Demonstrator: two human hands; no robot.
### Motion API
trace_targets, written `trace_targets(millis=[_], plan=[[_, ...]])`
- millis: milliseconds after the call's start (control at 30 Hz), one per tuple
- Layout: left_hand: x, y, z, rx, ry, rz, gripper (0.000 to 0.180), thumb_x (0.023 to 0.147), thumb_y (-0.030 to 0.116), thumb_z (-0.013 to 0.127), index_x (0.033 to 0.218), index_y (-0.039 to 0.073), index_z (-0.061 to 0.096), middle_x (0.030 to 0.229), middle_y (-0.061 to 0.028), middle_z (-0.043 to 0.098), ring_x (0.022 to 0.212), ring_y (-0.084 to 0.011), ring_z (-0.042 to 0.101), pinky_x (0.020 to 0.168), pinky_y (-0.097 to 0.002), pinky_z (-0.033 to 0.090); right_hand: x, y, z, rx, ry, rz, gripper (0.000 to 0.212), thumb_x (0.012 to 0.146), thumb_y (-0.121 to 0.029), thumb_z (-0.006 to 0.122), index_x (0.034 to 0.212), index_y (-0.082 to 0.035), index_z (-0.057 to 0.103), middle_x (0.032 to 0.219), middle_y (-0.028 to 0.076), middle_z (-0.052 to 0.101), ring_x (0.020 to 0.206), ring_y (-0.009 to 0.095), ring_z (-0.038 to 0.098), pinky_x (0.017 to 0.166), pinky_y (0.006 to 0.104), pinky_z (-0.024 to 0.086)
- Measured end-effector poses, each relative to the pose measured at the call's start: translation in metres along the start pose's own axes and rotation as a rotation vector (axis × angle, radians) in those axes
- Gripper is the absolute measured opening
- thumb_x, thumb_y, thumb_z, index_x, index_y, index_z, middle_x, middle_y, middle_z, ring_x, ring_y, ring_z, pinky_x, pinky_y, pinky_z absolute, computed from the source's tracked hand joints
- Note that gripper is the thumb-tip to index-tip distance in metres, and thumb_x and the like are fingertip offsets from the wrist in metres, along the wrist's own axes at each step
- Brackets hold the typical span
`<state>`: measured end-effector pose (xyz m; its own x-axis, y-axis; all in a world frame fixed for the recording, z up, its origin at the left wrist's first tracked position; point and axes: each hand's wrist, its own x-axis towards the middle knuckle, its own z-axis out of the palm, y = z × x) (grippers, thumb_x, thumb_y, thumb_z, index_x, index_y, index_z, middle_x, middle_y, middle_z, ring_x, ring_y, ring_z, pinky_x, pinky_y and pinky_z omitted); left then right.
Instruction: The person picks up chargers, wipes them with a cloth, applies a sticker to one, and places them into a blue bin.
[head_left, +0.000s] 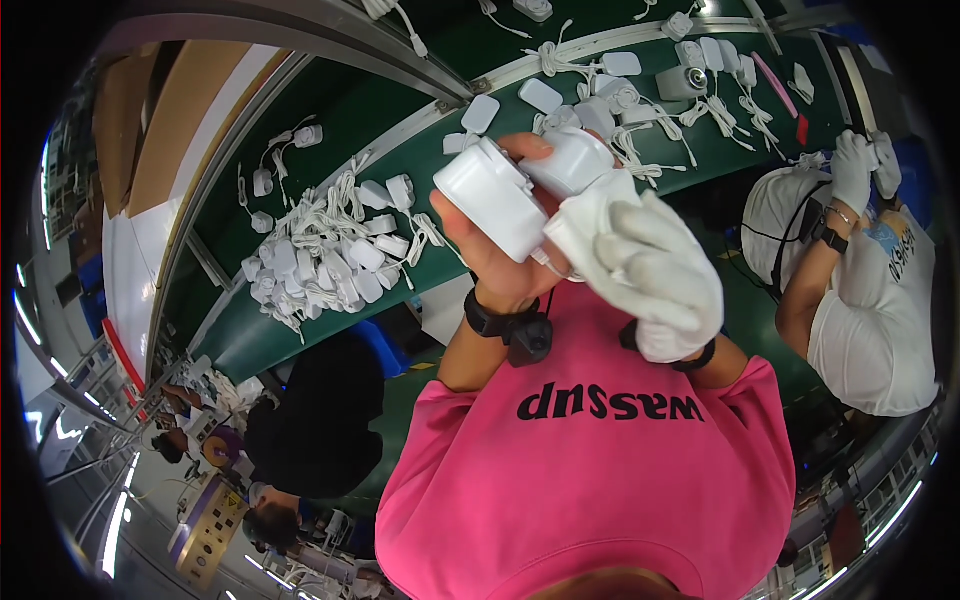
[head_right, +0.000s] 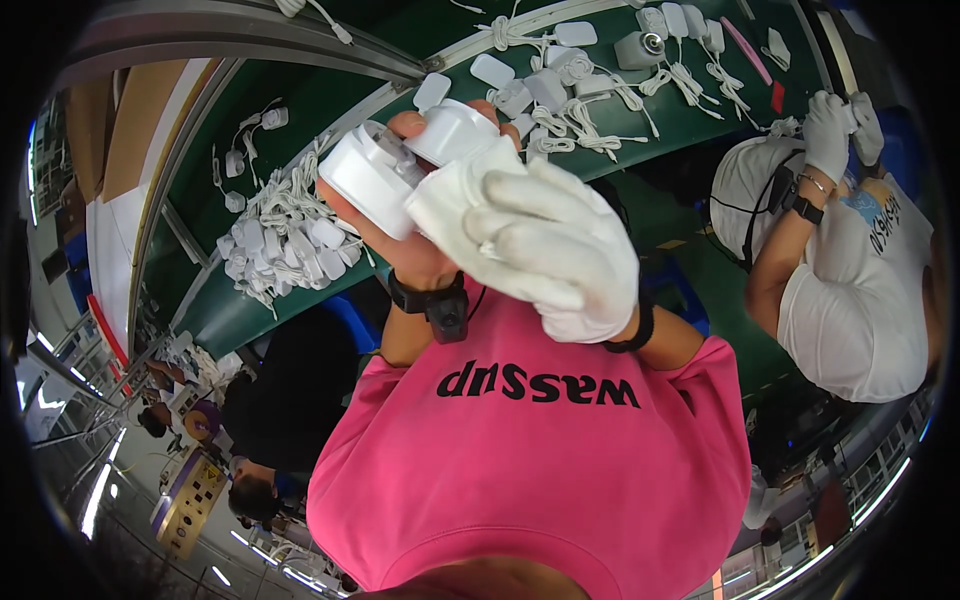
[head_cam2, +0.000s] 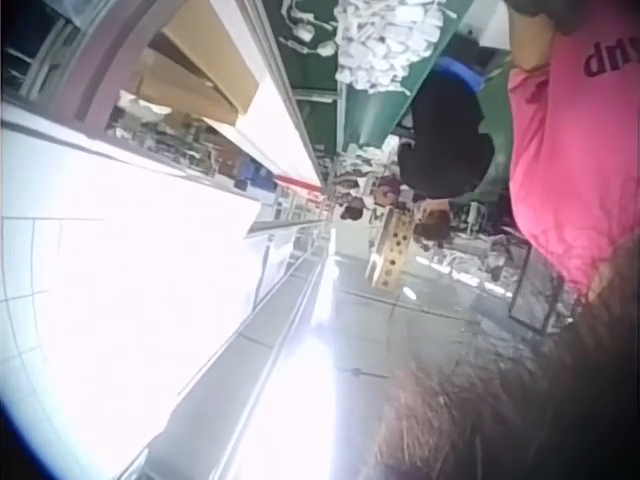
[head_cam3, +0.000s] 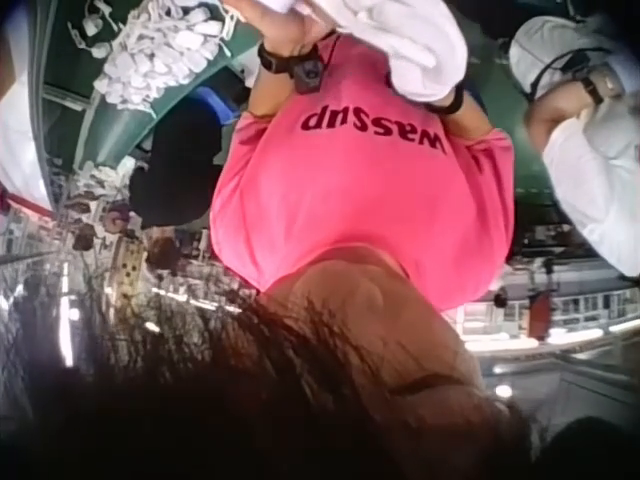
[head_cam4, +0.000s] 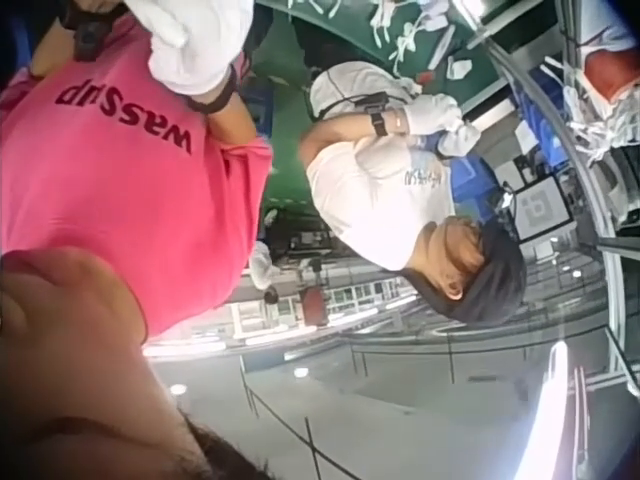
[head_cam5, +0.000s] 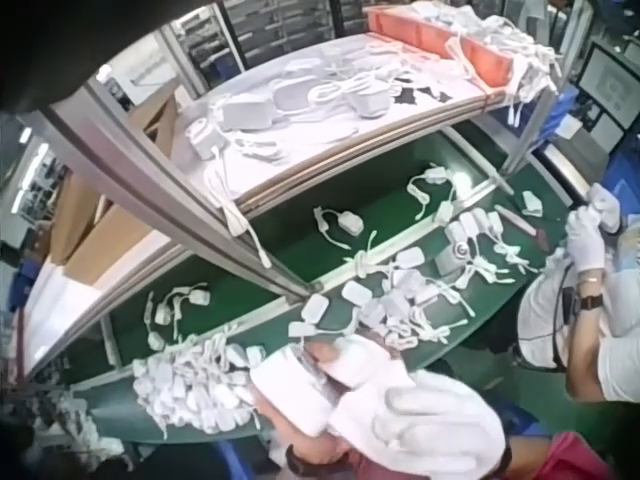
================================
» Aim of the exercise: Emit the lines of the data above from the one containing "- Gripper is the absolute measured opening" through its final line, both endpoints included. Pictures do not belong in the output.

» Result of the task:
- Gripper is the absolute measured opening
- thumb_x, thumb_y, thumb_z, index_x, index_y, index_z, middle_x, middle_y, middle_z, ring_x, ring_y, ring_z, pinky_x, pinky_y, pinky_z absolute, computed from the source's tracked hand joints
- Note that gripper is the thumb-tip to index-tip distance in metres, and thumb_x and the like are fingertip offsets from the wrist in metres, along the wrist's own axes at each step
- Brackets hold the typical span
`<state>`: measured end-effector pose (xyz m; its own x-axis, y-axis; all in a world frame fixed for the recording, z up, its origin at the left wrist's first tracked position; point and axes: each hand's wrist, its own x-axis towards the middle knuckle, its own z-axis out of the palm, y = z × x) (grippers, thumb_x, thumb_y, thumb_z, index_x, index_y, index_z, middle_x, middle_y, middle_z, ring_x, ring_y, ring_z, pinky_x, pinky_y and pinky_z omitted); left then right.
Instruction: The person picks up chargers, wipes them with a cloth, applies a sticker to one, and places them into a blue bin.
[head_left, +0.000s] 
[head_right, +0.000s] 
[head_cam2, +0.000s] 
[head_cam3, +0.000s] 
[head_cam4, +0.000s] 
[head_cam5, +0.000s] 

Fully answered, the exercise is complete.